At the time, the South Australia project was considered the largest energy storage project in the world. Since then, even larger projects have cropped up, but Musk seems ready to step up to the challenge again.
“The industry has been flirting with the gigawatt-hour scale projects for a while now,” Ravi Manghani, director of energy storage at GTM Research, told Utility Dive via email. He mentioned Rongke Power’s 800 MWh project in Dalian, China, and Xcel Energy’s bid for a 150 MW, 10 hour project in Colorado. Also in Australia, Lyon Group has floated gigawatt scale solar-plus-storage projects with battery storage in the 1 GWh range.
“Given this trend, it’s only a matter of time someone announced a 1 GWh scale contract,” Manghani said.

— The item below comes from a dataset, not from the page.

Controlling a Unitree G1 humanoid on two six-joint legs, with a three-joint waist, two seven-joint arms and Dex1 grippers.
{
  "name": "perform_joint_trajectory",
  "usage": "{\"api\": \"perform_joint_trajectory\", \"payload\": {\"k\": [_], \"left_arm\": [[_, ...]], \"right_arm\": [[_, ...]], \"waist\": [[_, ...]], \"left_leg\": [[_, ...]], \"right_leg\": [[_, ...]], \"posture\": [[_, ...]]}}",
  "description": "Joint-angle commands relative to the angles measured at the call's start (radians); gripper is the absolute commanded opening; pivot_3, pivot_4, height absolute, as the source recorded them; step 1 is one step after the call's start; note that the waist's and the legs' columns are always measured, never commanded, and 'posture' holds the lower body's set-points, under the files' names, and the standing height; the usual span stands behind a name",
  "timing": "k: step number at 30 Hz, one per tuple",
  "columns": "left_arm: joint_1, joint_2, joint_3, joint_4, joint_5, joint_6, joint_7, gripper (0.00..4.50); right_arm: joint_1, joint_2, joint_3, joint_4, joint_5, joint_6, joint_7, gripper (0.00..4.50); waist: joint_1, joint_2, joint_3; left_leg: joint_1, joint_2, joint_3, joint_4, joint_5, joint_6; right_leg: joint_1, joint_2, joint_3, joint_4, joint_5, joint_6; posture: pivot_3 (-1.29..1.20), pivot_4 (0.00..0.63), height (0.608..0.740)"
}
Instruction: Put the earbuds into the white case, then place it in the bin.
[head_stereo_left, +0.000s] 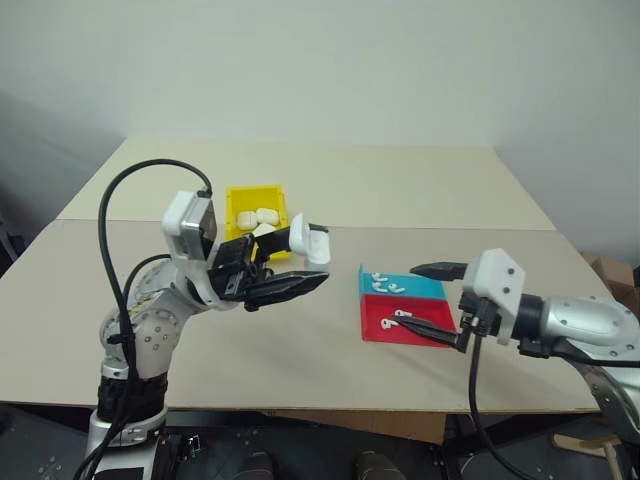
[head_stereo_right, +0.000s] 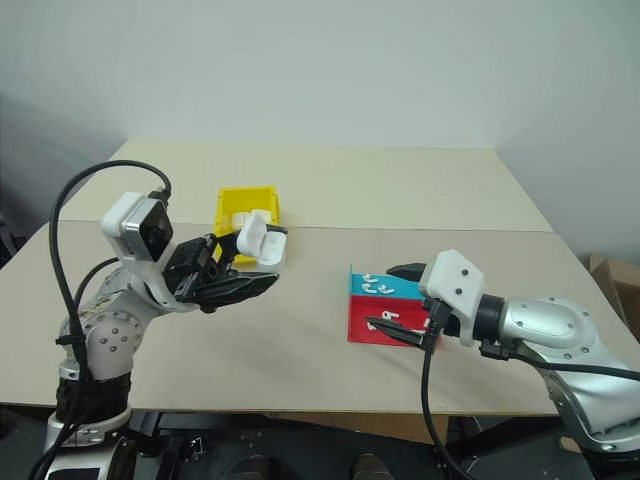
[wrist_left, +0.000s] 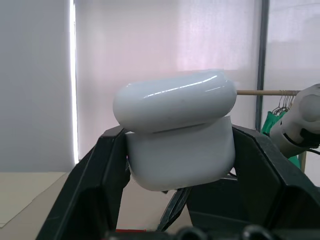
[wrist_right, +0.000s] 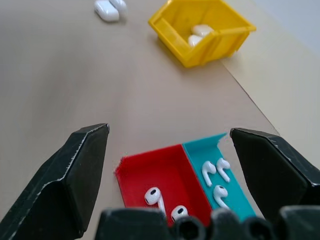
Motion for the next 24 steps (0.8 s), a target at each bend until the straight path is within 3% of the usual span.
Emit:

The technology exists, he said, but “it’s about finding the right cost point and project economics.”
It appears Australia may be the spot for such large storage projects. Electrek in January reported that Tesla’s South Australia storage project made AU$1 million in a few days. The prospect of those kinds of revenues, combined with an electric system that is facing challenges as it transitions to higher levels of renewable generation, creates opportunities for energy storage.
In its latest quarterly earnings filing, Tesla said it expects its energy storage products to experience “significant growth.” And the company is still holding to its goal of tripling energy storage sales in 2018.
Tesla says it is ramping up production of its battery Gigafactory in Nevada over the next several quarters, but demand is still “greater than our current production capacity for energy storage.”
The company said that although it deployed a record number of residential Powerwall systems in the first quarter of 2018, its net backlog continued to grow during the quarter. Catching up with that backlog is a long-term corporate priority, Jeffrey Straubel, Tesla’s chief technology officer, said during the earnings call.
In part, that backlog appears to be the result of what Tesla called “bottlenecks” at the upcoming Gigafactory. Tesla said it is possible the cost of building and operating it could exceed current expectations and take longer than anticipated.
Overall, Tesla’s revenues from energy generation and storage increased by $196 million, or 92%, between the first quarters of 2017 and 2018. The company attributed the increase to a rise in Powerpack and Powerwall deliveries, $72.5 million in revenue related to the South Australia battery project and the deployment of additional storage systems.
However, the costs associated with Tesla’s energy generation and storage increased by $223.6 million, or 147%, from first quarter 2017 to first quarter 2018 primarily due to higher MWh deployed in the quarter, including costs related to the South Australia project and other system deployments.